* THE PROBLEM:
An unchanged copy of all the lines below is expected, and it should contain no pictures.

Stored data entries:
◇ ◇ ◇

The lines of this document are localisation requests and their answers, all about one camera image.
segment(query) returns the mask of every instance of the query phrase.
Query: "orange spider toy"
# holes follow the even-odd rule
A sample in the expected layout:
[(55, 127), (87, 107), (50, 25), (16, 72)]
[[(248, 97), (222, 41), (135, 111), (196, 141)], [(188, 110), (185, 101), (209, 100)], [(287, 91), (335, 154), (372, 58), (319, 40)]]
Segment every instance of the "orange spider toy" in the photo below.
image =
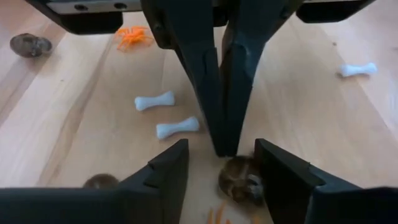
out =
[(129, 28), (120, 28), (115, 33), (115, 38), (121, 37), (122, 41), (118, 45), (118, 50), (125, 51), (128, 47), (138, 43), (144, 42), (147, 45), (150, 45), (153, 42), (152, 37), (148, 37), (145, 35), (145, 30), (148, 28), (141, 26), (133, 26), (131, 29)]

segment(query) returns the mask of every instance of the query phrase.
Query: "wood grain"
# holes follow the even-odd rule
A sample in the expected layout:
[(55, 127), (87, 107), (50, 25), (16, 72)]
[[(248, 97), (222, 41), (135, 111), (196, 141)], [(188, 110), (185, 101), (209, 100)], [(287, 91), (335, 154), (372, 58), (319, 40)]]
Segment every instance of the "wood grain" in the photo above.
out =
[[(111, 35), (66, 34), (21, 1), (28, 16), (0, 14), (0, 186), (79, 187), (106, 172), (123, 179), (180, 138), (188, 138), (190, 170), (181, 223), (205, 223), (223, 198), (216, 191), (225, 162), (215, 156), (192, 86), (175, 53), (158, 46), (116, 50)], [(256, 138), (362, 187), (398, 185), (396, 88), (398, 15), (394, 0), (377, 1), (337, 24), (291, 18), (270, 40), (257, 70), (239, 153)], [(142, 13), (124, 26), (147, 26)], [(58, 42), (41, 61), (14, 55), (8, 39), (33, 27)], [(215, 29), (220, 47), (223, 28)], [(376, 62), (378, 76), (341, 79), (342, 63)], [(172, 90), (177, 104), (139, 112), (137, 96)], [(159, 141), (157, 123), (197, 116), (201, 130)], [(272, 223), (267, 208), (261, 223)], [(232, 203), (223, 215), (250, 223)]]

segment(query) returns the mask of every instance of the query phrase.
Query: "white dog bone toy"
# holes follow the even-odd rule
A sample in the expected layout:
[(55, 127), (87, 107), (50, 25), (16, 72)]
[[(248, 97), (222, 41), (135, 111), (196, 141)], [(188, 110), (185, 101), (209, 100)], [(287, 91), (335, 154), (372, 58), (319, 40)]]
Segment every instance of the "white dog bone toy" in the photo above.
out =
[(359, 74), (374, 75), (377, 72), (377, 66), (374, 63), (369, 63), (363, 66), (357, 65), (342, 65), (341, 66), (341, 76), (350, 77)]
[(173, 106), (175, 100), (174, 93), (172, 91), (168, 91), (167, 93), (155, 97), (138, 96), (134, 102), (136, 104), (136, 109), (138, 111), (143, 111), (153, 106)]
[(170, 135), (181, 131), (198, 131), (199, 121), (192, 116), (175, 124), (158, 124), (156, 125), (156, 135), (158, 139), (165, 139)]

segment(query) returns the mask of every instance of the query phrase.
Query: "black plastic panel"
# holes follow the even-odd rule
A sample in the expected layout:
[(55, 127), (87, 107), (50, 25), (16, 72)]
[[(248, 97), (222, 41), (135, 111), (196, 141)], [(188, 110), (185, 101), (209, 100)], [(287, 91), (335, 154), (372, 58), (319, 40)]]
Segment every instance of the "black plastic panel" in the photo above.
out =
[(188, 179), (182, 139), (113, 190), (1, 189), (1, 224), (178, 224)]

◇ ◇ ◇

* EXERCISE SOLUTION:
The lines of this document are localisation requests and their answers, all about one camera image.
segment(query) returns the mask of every instance of the query phrase.
Query: "orange spider toy"
# holes follow the even-odd rule
A sample in the expected layout:
[(55, 127), (87, 107), (50, 25), (16, 72)]
[[(248, 97), (222, 41), (135, 111), (196, 141)], [(188, 110), (185, 101), (209, 100)], [(287, 91), (335, 154), (372, 58), (319, 40)]]
Segment every instance of the "orange spider toy" in the photo below.
image =
out =
[(129, 28), (120, 28), (115, 33), (115, 38), (121, 37), (122, 41), (118, 45), (118, 50), (125, 51), (128, 47), (138, 43), (144, 42), (147, 45), (150, 45), (153, 42), (152, 37), (148, 37), (145, 35), (145, 30), (148, 28), (141, 26), (133, 26), (131, 29)]

segment(query) returns the mask of every instance of the query phrase.
Query: "wood grain"
# holes follow the even-odd rule
A sample in the expected layout:
[(55, 127), (87, 107), (50, 25), (16, 72)]
[[(248, 97), (222, 41), (135, 111), (196, 141)], [(188, 110), (185, 101), (209, 100)], [(287, 91), (335, 154), (372, 58), (319, 40)]]
Segment every instance of the "wood grain" in the photo above.
out =
[[(111, 35), (66, 34), (21, 1), (28, 16), (0, 14), (0, 186), (79, 187), (106, 172), (123, 179), (180, 138), (188, 138), (190, 170), (181, 223), (205, 223), (223, 198), (216, 191), (225, 162), (215, 156), (192, 86), (175, 53), (158, 46), (116, 50)], [(256, 138), (362, 187), (398, 185), (396, 88), (398, 15), (394, 0), (377, 1), (337, 24), (291, 18), (270, 40), (257, 70), (239, 153)], [(142, 13), (124, 26), (147, 26)], [(58, 42), (41, 61), (14, 55), (8, 39), (33, 27)], [(215, 29), (220, 47), (223, 28)], [(376, 62), (378, 76), (341, 79), (342, 63)], [(172, 90), (177, 104), (139, 112), (137, 96)], [(159, 141), (157, 123), (197, 116), (201, 130)], [(272, 223), (267, 208), (261, 223)], [(232, 203), (223, 215), (250, 223)]]

segment(query) returns the mask of every instance of the query phrase.
Query: "white dog bone toy"
# holes follow the even-odd rule
A sample in the expected layout:
[(55, 127), (87, 107), (50, 25), (16, 72)]
[[(248, 97), (222, 41), (135, 111), (196, 141)], [(188, 110), (185, 101), (209, 100)], [(287, 91), (335, 154), (372, 58), (319, 40)]]
Segment every instance of the "white dog bone toy" in the photo above.
out =
[(359, 74), (374, 75), (377, 72), (377, 66), (374, 63), (369, 63), (363, 66), (357, 65), (342, 65), (341, 66), (341, 76), (350, 77)]
[(173, 106), (175, 100), (174, 93), (172, 91), (168, 91), (167, 93), (155, 97), (138, 96), (134, 102), (136, 104), (136, 109), (138, 111), (143, 111), (153, 106)]
[(170, 135), (181, 131), (198, 131), (199, 121), (192, 116), (175, 124), (158, 124), (156, 125), (156, 135), (158, 139), (165, 139)]

segment(query) returns the mask of every instance of the query phrase.
Query: "black plastic panel"
# holes follow the even-odd rule
A sample in the expected layout:
[(55, 127), (87, 107), (50, 25), (16, 72)]
[[(248, 97), (222, 41), (135, 111), (196, 141)], [(188, 110), (185, 101), (209, 100)], [(287, 91), (335, 154), (372, 58), (319, 40)]]
Segment every instance of the "black plastic panel" in the photo above.
out =
[(188, 179), (182, 139), (113, 190), (1, 189), (1, 224), (178, 224)]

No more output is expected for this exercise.